こっちの世界のお茶は雑味が多くてトゲトゲしくて、ぶっちゃけまずいからな。異世界転生者としてはやはり、お茶くらいは良いものを飲みたいのである。
「さて、食事も摂れるようだし、どうやら命の危機は脱したと判断して良さそうだ。では、とりあえず現状のおさらいといこうか」
少女がほぼ食べ終わるのを見届けてから、僕は椅子に腰掛ける。
「まずは自己紹介といこう。僕はリッド・ゲイルズ。先に言ったとおり錬金術師。このたび、師匠であるセピア・アノレの命令であなたの治療を任されている。昨夜あの裏路地で、君が何者かに追われているのを間一髪で助けたのも僕だ。方法は―――見ていたかな?」
「……いいえ。ですが屋根から落ちて意識を失う直前、あなたの姿を見ました」
ヒーリングスライムについては見てないんだな。実は今も彼女の背中に貼りついてるんだけど、動かないから軟膏か何かだと思ってるかもしれない。

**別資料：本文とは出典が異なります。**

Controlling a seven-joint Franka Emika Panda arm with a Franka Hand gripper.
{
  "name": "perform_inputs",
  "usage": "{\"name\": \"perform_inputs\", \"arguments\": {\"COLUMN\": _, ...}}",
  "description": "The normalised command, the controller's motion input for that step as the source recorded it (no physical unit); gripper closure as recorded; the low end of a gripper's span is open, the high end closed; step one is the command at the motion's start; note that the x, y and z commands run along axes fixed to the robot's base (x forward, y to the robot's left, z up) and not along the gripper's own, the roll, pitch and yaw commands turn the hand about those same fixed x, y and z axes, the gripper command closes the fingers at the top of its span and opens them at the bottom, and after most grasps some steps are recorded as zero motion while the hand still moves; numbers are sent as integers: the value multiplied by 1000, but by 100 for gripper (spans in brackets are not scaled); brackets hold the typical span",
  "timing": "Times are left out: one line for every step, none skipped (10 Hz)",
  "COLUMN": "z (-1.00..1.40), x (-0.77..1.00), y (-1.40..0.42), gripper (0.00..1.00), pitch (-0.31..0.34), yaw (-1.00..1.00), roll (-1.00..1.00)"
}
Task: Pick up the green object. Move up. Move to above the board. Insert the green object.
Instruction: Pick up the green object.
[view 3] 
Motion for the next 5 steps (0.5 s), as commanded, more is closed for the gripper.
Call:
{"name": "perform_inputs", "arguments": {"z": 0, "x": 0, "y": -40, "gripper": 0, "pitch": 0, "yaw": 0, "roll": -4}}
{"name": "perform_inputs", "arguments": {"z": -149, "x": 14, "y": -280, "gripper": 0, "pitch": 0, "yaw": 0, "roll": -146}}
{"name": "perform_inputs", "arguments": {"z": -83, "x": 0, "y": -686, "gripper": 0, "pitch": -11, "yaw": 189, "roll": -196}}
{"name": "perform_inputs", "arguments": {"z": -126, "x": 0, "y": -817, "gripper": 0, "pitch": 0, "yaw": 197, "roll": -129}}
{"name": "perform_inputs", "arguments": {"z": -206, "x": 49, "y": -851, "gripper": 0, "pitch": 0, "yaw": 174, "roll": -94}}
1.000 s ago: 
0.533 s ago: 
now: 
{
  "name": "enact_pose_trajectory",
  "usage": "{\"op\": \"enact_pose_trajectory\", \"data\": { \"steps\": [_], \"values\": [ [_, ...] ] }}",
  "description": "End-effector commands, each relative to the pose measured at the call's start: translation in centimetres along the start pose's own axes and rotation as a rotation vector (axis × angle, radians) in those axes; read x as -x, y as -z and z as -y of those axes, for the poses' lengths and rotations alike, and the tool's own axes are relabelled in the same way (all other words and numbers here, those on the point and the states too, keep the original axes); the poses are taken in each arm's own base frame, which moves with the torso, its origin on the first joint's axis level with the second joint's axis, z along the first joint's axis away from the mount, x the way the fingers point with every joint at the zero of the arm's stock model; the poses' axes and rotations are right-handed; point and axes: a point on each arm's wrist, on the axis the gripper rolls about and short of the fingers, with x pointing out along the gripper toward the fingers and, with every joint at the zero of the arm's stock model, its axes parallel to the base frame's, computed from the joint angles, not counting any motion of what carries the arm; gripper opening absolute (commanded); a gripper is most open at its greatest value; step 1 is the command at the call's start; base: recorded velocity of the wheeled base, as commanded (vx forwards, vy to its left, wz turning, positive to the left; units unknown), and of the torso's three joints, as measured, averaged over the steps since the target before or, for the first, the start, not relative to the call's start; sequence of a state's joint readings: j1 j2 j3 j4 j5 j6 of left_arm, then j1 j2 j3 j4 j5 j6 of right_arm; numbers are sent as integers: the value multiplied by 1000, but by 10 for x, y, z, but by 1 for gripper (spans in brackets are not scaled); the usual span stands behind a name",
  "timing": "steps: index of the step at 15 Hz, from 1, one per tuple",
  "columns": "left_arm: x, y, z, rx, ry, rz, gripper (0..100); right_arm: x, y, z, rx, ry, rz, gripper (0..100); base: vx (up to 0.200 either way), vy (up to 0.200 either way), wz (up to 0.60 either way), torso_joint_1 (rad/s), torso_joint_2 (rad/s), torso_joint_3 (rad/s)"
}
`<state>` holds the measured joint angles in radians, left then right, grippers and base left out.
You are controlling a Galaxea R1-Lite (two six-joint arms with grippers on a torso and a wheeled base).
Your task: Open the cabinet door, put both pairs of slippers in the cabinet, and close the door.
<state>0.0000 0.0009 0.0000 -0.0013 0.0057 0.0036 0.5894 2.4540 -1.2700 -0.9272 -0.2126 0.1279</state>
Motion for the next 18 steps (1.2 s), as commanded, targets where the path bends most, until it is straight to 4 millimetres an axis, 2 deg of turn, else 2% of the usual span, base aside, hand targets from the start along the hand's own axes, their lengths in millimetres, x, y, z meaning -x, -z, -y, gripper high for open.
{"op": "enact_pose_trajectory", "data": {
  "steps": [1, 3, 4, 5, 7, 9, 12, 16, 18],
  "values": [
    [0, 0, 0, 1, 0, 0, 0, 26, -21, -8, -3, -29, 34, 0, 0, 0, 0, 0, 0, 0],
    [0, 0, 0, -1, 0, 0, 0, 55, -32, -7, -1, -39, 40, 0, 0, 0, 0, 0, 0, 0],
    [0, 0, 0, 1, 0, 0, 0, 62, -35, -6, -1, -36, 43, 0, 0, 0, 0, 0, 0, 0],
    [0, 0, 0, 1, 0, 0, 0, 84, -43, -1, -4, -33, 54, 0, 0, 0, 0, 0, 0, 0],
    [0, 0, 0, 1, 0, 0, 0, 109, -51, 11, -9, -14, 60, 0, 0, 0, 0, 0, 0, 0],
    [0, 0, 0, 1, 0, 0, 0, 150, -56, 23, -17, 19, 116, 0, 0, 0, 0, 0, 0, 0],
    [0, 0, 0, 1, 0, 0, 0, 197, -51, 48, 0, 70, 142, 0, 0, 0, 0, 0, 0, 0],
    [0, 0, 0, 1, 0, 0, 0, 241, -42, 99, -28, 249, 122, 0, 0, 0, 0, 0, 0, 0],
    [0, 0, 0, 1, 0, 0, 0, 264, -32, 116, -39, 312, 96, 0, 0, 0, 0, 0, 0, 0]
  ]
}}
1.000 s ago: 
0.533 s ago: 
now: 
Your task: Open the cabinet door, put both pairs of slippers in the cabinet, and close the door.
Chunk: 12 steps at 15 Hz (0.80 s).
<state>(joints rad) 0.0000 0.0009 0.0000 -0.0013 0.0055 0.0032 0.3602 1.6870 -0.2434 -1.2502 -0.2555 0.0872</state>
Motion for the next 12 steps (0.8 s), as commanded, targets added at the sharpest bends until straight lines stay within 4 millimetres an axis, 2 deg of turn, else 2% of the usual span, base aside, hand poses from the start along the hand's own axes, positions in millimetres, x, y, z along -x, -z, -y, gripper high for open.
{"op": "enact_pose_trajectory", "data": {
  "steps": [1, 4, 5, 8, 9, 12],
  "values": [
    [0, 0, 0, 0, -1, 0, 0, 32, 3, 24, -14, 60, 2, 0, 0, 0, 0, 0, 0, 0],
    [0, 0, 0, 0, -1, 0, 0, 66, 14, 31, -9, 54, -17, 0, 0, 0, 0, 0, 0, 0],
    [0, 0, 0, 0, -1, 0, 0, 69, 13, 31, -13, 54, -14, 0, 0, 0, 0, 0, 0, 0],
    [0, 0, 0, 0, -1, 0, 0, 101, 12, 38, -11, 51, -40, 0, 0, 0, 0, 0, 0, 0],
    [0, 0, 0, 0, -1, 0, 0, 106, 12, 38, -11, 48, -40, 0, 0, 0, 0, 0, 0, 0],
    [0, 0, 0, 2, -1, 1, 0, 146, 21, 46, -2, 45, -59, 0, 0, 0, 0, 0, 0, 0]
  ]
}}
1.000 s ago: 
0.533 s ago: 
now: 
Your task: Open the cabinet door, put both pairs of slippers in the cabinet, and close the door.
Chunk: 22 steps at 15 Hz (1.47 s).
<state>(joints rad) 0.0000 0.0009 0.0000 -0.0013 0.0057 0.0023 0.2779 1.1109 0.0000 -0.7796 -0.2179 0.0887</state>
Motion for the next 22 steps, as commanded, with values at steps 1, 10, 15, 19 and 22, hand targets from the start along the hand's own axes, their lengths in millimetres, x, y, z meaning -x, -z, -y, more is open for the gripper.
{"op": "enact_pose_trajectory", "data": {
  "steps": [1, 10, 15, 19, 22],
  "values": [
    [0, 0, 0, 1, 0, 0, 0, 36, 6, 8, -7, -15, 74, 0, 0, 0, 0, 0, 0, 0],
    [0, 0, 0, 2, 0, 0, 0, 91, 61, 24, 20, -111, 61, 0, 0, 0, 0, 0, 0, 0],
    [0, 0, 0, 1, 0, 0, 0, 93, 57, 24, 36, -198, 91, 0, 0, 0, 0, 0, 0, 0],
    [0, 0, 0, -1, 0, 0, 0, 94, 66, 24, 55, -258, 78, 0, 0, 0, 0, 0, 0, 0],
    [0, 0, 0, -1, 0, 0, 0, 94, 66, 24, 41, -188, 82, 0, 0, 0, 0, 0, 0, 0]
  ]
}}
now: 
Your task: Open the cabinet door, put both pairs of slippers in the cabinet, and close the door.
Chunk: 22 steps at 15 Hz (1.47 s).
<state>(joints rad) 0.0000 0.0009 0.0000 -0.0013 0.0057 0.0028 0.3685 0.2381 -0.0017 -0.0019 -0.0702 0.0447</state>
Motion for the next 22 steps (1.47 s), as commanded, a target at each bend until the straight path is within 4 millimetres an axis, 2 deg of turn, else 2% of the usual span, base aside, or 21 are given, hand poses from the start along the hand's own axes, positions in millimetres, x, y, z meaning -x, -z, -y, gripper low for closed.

「なるほど。まあ、それについてはひとまず置いておこう。あまり重要ではないし、本筋から外れるからね。なんとか誤魔化したとだけ今は理解してくれ」
スライムの説明は長くなるしな。
「ここは魔術大国ルトゥオメレンの首都ソナエザにある、大陸一と名高いハルティルク魔術学院……の学生寮兼個人部屋だね。つまりは僕の私室だ。現状、君がここにいることは僕と師匠しか知らない。そして僕の任務は君の治療なので、君には完全に快復するまでここにいてほしいと思っている。―――とまあこんな感じなのだけど、何か質問はあるかな?」
僕が促すと、少女はほんの一拍、まぶたを閉じ、そして開く。
「なぜ、助けてくれるのですか?」
最も聞きたいのはそこか。なるほど。
「師匠に命じられたからかな。実は僕、あまり事情を知らなくてね。それくらいしか明確な理由はない」
正直に告げる。少女はじっと僕の目を見ている。
「ただ、そんなものがなくても僕は君を助けるだろう。僕は君の怪我を治すことができる。なら、見殺しにするのは後味が悪い」
これは至極当然の、人道的な話だ。別に僕は善人じゃないが……というか、どちらかというと前世は悪人だったが、偽善で悦に浸れないような大物じゃない。
「……では、あなたのお師匠様は、なぜ?」
「さあ?」
僕は肩をすくめてみせる。
「ただの善意かもしれないし、何かに利用するのかもしれない。単純に面白いから、なんて理由が一番ありそうだけど、真意が本当に謎の人だからちょっと分からないな。まあ変人だしメチャクチャだけど、悪い人ではないと……うん、悪い人ではないと思う」
「返せるものがありません」
少女の声は切実で、嘆くように。聞いたこっちが痛ましかった。
「今のわたしは何も持たず、路銀もない状態です。ご厚意にお返しするものがありません。むしろ、必ずご迷惑をかけてしまうでしょう」
「必ず、ね」
その切実さでなんとなく、なぜ最初に理由を質問したのか、理解できた。
彼女はきっと、何か打算があってほしかった。ギブアンドテイクが成立するからだ。
彼女のせいで危険に巻き込まれても、リスクに見合うリターンがあるのだと、言ってほしかった。
ただの厚意では、そんな善人を巻き込んでしまう絶望が湧き上がる。自分のせいで死なせてしまうかもしれない、などと。
ああ―――なんて鬱陶しい。
死にかけるくらい追い詰められていたくせに。
余裕なんてこれっぽっちもないくせに。
そんなことばかりに頭を回して、他者の親切に気後れする。
そんなの、まるで僕のようだ。
「では、なぜ必ず迷惑をかけるのか、君の理由を聞くとしよう」
ズグリ、と。胸の奥で、熱い棘が疼いた。